As demonstrated in this work, the intact operational model works well when different signalling pathways are measured simultaneously. However, in practice, it is not uncommon that the responses from different signalling pathways are measured under quite different experimental conditions. The experimental conditions for the functional assay to study one pathway may eliminate the responses from other pathways. Under this circumstance, the association between different active receptor states can be disentangled and the intact operational model can be reduced into the marginal operational model (Appendix 6). In this sense, the marginal operational model can be regarded as a special case of the intact operational model when the responses from different pathways are measured under different conditions. However, in order to gain the maximum mechanistic insight into functional selectivity by application of the intact operational model, it is desirable that the links between different signalling pathways are preserved by keeping experimental conditions as consistent as possible between assay types.

For the accessibility of the intact operational model, our primary goal was to implement it in GraphPad Prism (a standard software in the area of experimental pharmacology). However, due to the nature of the model this was not possible within Prism. In this work, we used a more general and flexible analysis platform, in this case NONMEM. Though NONMEM has been widely used in the area of pharmacometrics21, there are only few applications in analytical pharmacology22. There are other platforms like NONMEM offering flexibility in modelling, such as Monolix (developed by Lixoft) and Phoenix NLME (developed by Cetara), which could be used for analysis of this sort of data. (We provide the NONMEM estimation control streams as a Supplement).

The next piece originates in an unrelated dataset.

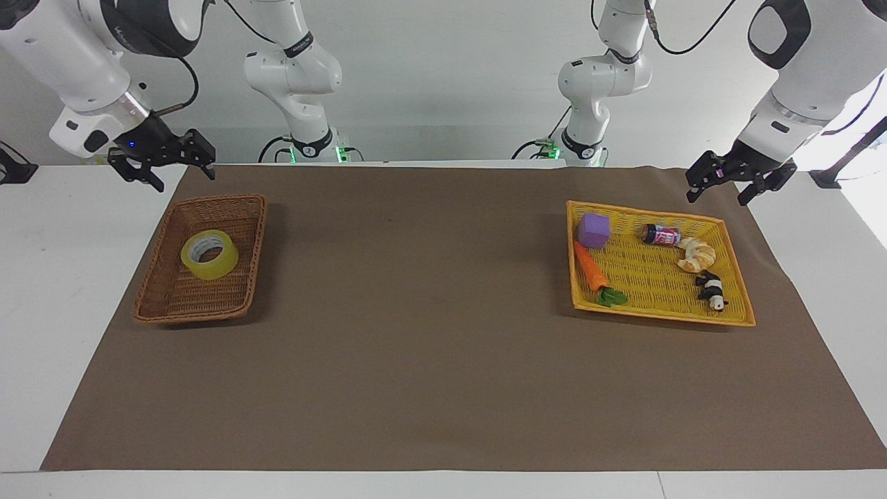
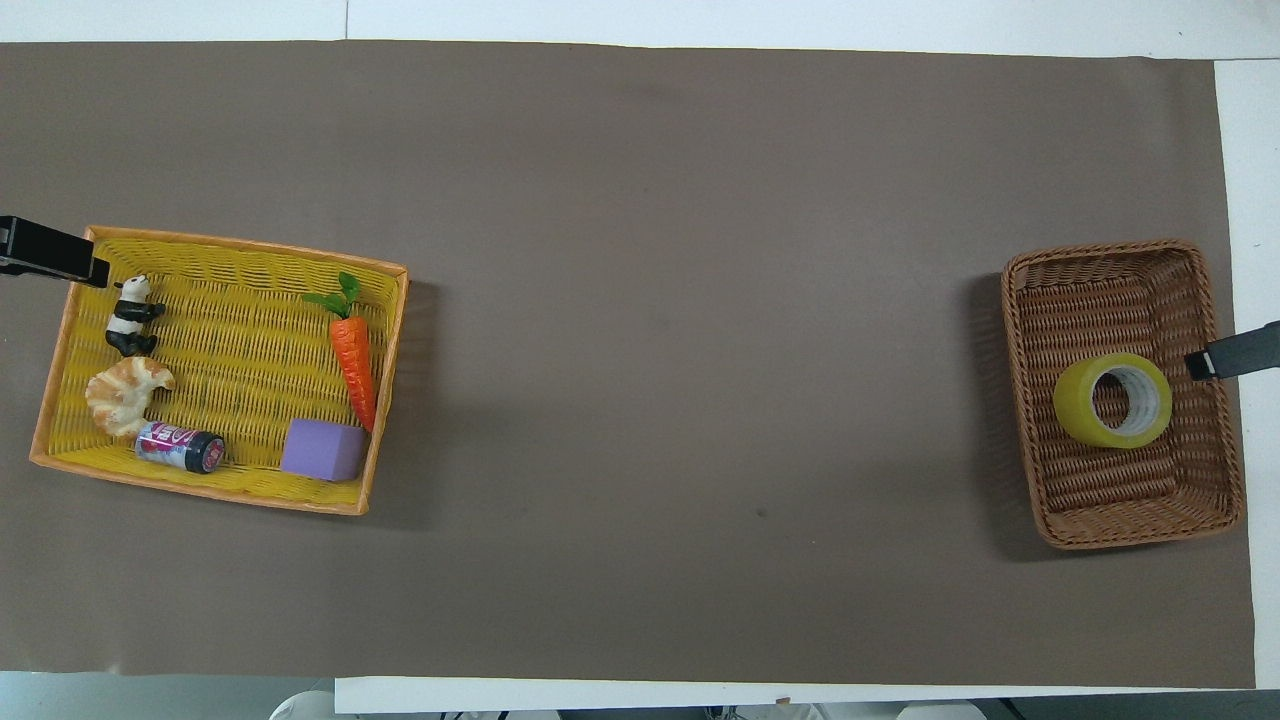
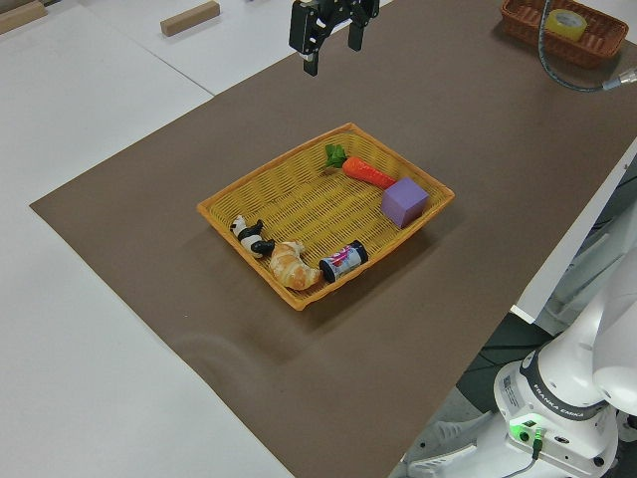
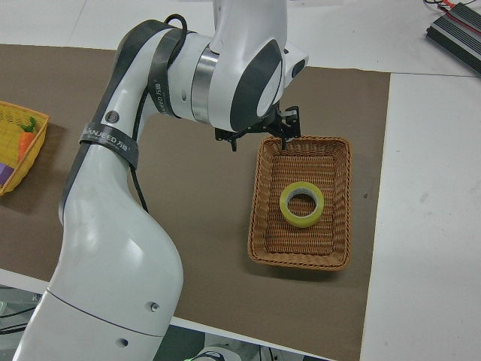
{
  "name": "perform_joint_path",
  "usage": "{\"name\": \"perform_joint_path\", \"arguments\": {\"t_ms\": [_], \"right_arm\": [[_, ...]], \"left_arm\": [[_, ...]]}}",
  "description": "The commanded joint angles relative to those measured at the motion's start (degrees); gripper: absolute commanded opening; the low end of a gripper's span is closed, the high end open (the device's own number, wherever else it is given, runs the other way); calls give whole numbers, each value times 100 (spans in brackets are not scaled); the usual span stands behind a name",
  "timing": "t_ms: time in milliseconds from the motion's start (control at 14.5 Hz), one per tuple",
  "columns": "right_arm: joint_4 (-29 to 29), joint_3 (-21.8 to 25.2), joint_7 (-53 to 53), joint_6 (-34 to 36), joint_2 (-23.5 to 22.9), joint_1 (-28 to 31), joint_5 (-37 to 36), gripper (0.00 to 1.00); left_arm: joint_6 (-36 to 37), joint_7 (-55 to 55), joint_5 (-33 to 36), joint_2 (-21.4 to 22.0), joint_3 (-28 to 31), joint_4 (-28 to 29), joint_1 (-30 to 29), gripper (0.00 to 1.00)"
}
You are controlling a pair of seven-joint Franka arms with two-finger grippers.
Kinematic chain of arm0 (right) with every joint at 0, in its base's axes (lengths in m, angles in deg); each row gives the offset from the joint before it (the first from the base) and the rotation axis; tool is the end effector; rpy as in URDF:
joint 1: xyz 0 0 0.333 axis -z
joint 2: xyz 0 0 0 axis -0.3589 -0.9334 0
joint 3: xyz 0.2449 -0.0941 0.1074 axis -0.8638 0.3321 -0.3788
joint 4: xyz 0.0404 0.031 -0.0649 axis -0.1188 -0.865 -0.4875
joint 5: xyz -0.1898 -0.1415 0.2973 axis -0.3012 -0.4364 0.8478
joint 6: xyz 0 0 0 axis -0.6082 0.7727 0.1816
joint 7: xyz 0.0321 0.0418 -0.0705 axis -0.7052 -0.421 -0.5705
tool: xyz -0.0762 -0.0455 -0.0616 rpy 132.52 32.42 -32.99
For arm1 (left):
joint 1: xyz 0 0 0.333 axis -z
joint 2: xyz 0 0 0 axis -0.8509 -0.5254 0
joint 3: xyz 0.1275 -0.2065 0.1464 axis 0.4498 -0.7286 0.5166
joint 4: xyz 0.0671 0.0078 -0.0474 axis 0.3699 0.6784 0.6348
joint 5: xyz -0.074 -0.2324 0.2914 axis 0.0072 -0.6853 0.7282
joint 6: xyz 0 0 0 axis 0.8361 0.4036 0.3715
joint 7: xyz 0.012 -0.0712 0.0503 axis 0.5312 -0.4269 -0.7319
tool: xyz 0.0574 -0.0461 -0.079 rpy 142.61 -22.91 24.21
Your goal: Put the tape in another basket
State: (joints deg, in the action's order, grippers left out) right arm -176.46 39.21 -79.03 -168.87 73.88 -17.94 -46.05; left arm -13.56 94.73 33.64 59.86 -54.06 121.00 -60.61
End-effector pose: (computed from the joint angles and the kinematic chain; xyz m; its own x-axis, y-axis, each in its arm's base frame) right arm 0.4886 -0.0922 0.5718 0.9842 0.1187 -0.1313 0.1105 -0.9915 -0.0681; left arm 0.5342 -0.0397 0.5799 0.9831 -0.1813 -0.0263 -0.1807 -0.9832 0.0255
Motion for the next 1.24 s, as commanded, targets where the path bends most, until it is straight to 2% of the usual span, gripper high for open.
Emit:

In conclusion, the intact operational model can be applied to circumstances where the marginal operational model has been used. The intact operational model is more sensitive to identifying biased ligands (i.e. has greater power), and provides a more precise estimate of the operational model ligand bias metric (ΔΔlogR). The intact operational model may provide a valuable step to describe and improve understanding of the underlying mechanisms of functional selectivity.